To find a solution, the Economic Policy Research Center (EPRC), a non-governmental organization, has recently studied the problem. Based on different international examples and precedents, their report offers a solution which can and should be applied by Georgian banks and the government.
The solution covers management of the existing NPLs, and offers measures to prevent future loans from defaulting: by raising the financial literacy of borrowers in Georgia, and adopting the best international experience of Asset Management Companies (AMCs) for managing and/or disposing of bad debts.
AMCs dispose of assets removed from a bank’s balance sheets, or restructure a corporate debt. Non-performing loans can also present an opportunity, since non-performing real estate loans allow investors to buy them out through AMCs, and make a profit in the future. Improving loan regulating/execution legislation is also a must.

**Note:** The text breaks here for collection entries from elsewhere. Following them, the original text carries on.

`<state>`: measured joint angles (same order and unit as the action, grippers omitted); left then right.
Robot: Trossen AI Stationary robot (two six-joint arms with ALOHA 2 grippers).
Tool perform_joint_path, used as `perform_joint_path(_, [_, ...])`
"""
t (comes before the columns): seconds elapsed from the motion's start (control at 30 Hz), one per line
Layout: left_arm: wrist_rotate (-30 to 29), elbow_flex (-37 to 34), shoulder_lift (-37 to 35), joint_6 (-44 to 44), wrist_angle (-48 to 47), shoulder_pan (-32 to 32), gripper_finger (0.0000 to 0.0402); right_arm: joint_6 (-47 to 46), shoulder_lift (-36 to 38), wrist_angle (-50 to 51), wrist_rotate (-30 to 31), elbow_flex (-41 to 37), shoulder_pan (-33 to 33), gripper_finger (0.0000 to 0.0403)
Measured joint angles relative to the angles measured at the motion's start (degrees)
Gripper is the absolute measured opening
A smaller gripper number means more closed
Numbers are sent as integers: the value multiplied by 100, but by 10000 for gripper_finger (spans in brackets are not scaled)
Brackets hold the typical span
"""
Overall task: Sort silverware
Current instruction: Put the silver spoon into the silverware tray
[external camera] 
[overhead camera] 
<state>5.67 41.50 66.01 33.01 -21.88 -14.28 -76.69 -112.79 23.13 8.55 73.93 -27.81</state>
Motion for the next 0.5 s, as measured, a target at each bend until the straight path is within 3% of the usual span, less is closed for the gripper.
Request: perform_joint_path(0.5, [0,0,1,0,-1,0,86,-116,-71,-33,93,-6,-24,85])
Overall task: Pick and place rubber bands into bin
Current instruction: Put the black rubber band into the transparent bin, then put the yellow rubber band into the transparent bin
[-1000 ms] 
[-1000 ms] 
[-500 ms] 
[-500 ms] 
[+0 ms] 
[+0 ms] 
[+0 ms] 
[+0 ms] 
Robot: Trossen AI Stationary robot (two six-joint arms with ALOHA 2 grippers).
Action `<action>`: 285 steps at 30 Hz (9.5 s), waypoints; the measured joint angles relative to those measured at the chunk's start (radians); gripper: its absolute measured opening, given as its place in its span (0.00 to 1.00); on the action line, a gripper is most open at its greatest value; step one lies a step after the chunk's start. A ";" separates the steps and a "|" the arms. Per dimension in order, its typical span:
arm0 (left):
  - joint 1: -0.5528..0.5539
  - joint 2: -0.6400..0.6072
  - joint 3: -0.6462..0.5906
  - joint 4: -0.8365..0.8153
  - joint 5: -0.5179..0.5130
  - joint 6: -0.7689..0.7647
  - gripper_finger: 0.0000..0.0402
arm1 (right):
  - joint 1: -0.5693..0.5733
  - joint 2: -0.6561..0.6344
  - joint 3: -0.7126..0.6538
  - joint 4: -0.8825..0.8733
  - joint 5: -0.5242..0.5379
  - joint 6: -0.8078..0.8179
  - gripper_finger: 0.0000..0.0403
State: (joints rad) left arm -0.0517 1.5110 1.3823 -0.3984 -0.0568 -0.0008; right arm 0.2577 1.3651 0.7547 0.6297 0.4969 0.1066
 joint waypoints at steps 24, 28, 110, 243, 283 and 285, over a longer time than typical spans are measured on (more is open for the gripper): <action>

“This can be a positive solution for the different parties involved: the bank has bad loans removed from the balance sheets, the borrowers have their debt resolved one way or another, and the investor buys out the loan with the prospect of making the loan and/or the property profitable,” the EPRC report states. “Currently a very immature form of AMCs exist in Georgia that could be further improved and developed. A major constraint is the harsh tax legislation imposing profit taxes. Creation and operation of problem AMCs could become more realistic if the framework for such activities can be elaborated with the National Bank of Georgia and respective governmental agencies, based on international experience and best practice.”
According to the research, the growth of NPLs is driven by macroeconomic factors (economic growth, nominal effective exchange rate, poverty rate, and income inequality), business specific factors (excessive risk tolerance, poor risk management), and other factors such as the low awareness of borrowers over indebtedness (taking a loan to cover an existing loan, for example), inappropriate fines, and unfair enforcement legislation.

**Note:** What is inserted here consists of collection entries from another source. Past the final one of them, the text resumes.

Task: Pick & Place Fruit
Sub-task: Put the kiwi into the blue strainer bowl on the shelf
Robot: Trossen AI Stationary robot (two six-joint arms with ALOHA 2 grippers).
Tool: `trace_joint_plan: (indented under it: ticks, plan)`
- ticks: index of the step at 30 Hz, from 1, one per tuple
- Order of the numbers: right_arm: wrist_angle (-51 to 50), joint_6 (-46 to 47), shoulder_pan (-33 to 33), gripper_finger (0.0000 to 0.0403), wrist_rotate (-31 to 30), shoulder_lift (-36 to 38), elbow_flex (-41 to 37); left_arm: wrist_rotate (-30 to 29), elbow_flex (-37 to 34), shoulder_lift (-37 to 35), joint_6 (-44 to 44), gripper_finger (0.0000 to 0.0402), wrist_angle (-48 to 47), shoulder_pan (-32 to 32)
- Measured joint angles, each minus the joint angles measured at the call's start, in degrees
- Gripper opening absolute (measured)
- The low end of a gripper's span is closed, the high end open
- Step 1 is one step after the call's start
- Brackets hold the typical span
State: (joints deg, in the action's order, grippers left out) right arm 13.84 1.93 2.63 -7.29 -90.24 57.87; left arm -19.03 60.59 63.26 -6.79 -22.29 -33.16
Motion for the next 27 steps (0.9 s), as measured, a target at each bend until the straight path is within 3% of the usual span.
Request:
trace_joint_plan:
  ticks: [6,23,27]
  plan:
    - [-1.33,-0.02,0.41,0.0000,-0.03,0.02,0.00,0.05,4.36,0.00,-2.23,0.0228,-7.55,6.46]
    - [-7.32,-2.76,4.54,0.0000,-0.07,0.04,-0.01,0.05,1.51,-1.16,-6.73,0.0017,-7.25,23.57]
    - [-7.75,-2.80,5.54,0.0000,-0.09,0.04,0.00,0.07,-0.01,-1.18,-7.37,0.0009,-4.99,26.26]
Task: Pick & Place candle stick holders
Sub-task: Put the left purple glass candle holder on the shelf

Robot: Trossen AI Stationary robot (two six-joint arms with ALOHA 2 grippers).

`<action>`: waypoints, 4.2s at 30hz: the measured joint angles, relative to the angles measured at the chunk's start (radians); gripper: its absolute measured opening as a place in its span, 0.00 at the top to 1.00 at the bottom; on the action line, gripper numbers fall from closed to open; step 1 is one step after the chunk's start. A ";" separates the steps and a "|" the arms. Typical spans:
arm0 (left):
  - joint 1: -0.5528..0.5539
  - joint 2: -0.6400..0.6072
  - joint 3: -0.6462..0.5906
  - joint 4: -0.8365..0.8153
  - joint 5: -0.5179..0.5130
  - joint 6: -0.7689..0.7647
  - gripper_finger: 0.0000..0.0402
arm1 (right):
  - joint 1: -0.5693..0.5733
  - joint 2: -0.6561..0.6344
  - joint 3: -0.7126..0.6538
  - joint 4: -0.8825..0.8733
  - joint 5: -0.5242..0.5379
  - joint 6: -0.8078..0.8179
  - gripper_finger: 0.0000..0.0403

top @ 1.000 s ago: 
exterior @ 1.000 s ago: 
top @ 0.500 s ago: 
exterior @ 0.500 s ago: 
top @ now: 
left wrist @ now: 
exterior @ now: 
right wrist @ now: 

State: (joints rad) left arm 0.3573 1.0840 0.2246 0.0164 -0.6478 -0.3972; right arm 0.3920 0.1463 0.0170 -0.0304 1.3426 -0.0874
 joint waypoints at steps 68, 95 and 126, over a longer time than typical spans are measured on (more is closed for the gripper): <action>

Loose legislation eases the hand-over of loan collateral from insolvent borrowers to banks. An amendment enacted in 2009 in the Civil Code of Georgia mandates financial and nonfinancial institutions to keep a debtor in the Debtor’s Registry until his loan is fully covered, even if the collateral on this loan is handed to the creditor - thus a debtor is liable regarding other property as well, even if it is bought in the future.
At the same time, the legislation does not set upper limits on the imposed fines that a debtor might face in case of inability to meet the liabilities. As a result, borrowers pay six-fold, and more than the debt ultimately.

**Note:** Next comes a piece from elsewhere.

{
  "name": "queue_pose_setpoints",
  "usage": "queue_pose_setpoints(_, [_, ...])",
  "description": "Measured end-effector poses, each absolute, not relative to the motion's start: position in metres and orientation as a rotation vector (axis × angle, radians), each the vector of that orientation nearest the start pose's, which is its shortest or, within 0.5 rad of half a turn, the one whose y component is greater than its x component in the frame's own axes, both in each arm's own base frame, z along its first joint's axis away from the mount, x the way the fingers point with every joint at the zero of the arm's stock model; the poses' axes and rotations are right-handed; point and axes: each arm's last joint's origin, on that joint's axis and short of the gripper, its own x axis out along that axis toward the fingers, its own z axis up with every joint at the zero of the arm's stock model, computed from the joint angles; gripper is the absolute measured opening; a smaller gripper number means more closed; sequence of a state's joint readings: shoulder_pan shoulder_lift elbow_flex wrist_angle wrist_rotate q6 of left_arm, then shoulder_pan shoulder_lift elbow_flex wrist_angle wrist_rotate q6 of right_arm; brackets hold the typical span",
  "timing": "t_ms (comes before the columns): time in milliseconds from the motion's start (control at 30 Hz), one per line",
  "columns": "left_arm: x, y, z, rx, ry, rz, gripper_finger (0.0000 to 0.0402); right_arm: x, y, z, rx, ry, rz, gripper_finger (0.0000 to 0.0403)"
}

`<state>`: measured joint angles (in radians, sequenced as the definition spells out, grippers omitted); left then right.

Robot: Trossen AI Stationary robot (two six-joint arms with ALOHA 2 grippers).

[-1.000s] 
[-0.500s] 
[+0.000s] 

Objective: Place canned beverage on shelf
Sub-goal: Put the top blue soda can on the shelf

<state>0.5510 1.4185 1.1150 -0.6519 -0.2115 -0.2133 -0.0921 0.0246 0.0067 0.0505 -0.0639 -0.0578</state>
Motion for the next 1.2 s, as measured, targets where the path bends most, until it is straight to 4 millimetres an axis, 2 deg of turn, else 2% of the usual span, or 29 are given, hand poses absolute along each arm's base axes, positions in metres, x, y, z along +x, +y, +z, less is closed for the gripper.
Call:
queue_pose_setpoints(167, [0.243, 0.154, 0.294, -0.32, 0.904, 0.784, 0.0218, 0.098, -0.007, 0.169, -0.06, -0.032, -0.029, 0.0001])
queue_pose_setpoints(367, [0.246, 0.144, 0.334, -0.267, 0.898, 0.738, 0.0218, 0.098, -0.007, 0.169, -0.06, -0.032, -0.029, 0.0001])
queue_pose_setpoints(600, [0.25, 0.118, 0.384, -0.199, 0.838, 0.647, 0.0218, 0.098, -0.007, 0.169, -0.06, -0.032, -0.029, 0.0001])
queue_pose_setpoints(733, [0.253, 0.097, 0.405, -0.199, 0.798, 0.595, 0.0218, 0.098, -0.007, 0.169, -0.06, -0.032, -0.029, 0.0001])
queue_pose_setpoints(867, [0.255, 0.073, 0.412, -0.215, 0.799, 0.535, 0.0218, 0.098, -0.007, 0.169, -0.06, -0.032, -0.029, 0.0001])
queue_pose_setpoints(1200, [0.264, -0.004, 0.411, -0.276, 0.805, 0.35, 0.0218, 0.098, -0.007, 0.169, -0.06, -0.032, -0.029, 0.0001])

For example, a family from the Kobuleti sea resort took a GEL 16,000 business loan at 17% yearly in 2008, before the August war. The war affected the tourist business and after the loan restructuring, the family paid GEL 109,787, and still has to pay GEL 12,000 to the bank.
EPRC analysts believe upper limits should be imposed on fines, and be regulated by the state. Moreover, an indication in a contract of the effective interest rate must become mandatory.